__Task instructions__. The answer must be an exact copy of the lines from the one containing "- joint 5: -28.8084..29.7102" through the final line of the material, both included, and nothing else.

*** Data excerpt Section Begins ***

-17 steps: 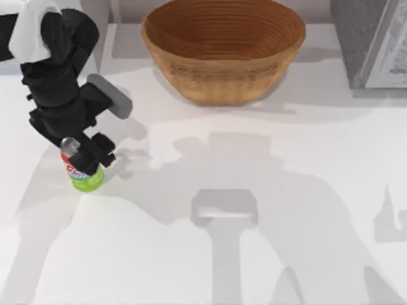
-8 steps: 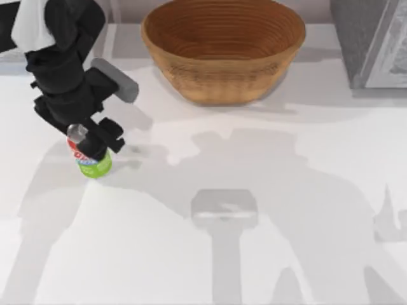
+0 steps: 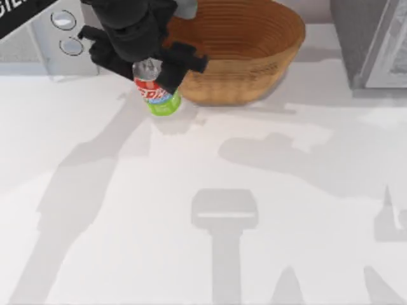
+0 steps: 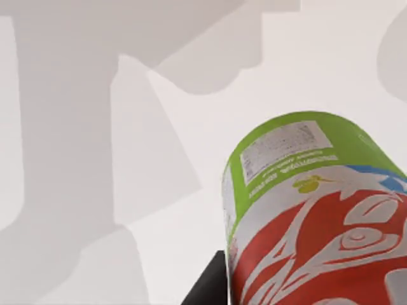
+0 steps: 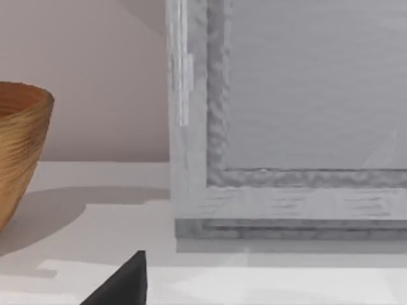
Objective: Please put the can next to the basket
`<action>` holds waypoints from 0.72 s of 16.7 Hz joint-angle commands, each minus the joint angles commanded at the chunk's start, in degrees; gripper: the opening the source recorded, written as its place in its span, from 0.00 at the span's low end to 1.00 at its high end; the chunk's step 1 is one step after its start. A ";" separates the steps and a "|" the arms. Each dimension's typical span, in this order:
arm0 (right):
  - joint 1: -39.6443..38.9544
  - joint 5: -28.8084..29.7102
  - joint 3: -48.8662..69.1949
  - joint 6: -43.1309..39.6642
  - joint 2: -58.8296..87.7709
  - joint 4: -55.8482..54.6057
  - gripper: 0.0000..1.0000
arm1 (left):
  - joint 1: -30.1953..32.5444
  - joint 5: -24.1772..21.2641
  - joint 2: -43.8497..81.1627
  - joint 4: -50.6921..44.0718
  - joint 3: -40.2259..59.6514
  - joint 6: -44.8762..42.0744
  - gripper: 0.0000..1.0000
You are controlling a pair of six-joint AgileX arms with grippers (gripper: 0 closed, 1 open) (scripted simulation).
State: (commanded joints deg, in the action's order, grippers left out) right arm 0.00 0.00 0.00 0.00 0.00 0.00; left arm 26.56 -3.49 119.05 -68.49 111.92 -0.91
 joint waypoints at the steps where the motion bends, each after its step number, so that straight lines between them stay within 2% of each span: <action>1: 0.00 0.00 0.00 0.00 0.00 0.00 1.00 | 1.76 -0.10 1.84 -1.54 2.70 5.42 0.00; 4: 0.00 0.00 0.00 0.00 0.00 0.00 1.00 | 7.00 0.22 8.30 -5.59 8.87 20.78 0.00; 7: 0.00 0.00 0.00 0.00 0.00 0.00 1.00 | 11.57 1.38 14.48 -8.05 12.29 32.38 0.00; 12: 0.00 0.00 0.00 0.00 0.00 0.00 1.00 | 15.09 3.25 20.04 -8.99 14.76 40.71 0.00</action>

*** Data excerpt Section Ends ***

__Answer box__.
  - joint 5: -28.8084..29.7102
  - joint 3: -48.8662..69.1949
  - joint 6: -43.1309..39.6642
  - joint 2: -58.8296..87.7709
  - joint 4: -55.8482..54.6057
  - gripper: 0.0000..1.0000
arm1 (left):
  - joint 1: -30.1953..32.5444
  - joint 5: -24.1772..21.2641
  - joint 2: -43.8497..81.1627
  - joint 4: -50.6921..44.0718
  - joint 3: -40.2259..59.6514
  - joint 6: -44.8762..42.0744
  - gripper: 0.0000..1.0000
You are controlling a pair of six-joint AgileX arms with grippers (gripper: 0 closed, 1 open) (scripted simulation).
State: (commanded joints deg, in the action's order, grippers left out) right arm 0.00 0.00 0.00 0.00 0.00 0.00; left arm 26.56 -3.49 119.05 -68.49 111.92 -0.91
 joint waypoints at the steps where the motion bends, each after its step number, so that straight lines between them stay within 2% of each span: <action>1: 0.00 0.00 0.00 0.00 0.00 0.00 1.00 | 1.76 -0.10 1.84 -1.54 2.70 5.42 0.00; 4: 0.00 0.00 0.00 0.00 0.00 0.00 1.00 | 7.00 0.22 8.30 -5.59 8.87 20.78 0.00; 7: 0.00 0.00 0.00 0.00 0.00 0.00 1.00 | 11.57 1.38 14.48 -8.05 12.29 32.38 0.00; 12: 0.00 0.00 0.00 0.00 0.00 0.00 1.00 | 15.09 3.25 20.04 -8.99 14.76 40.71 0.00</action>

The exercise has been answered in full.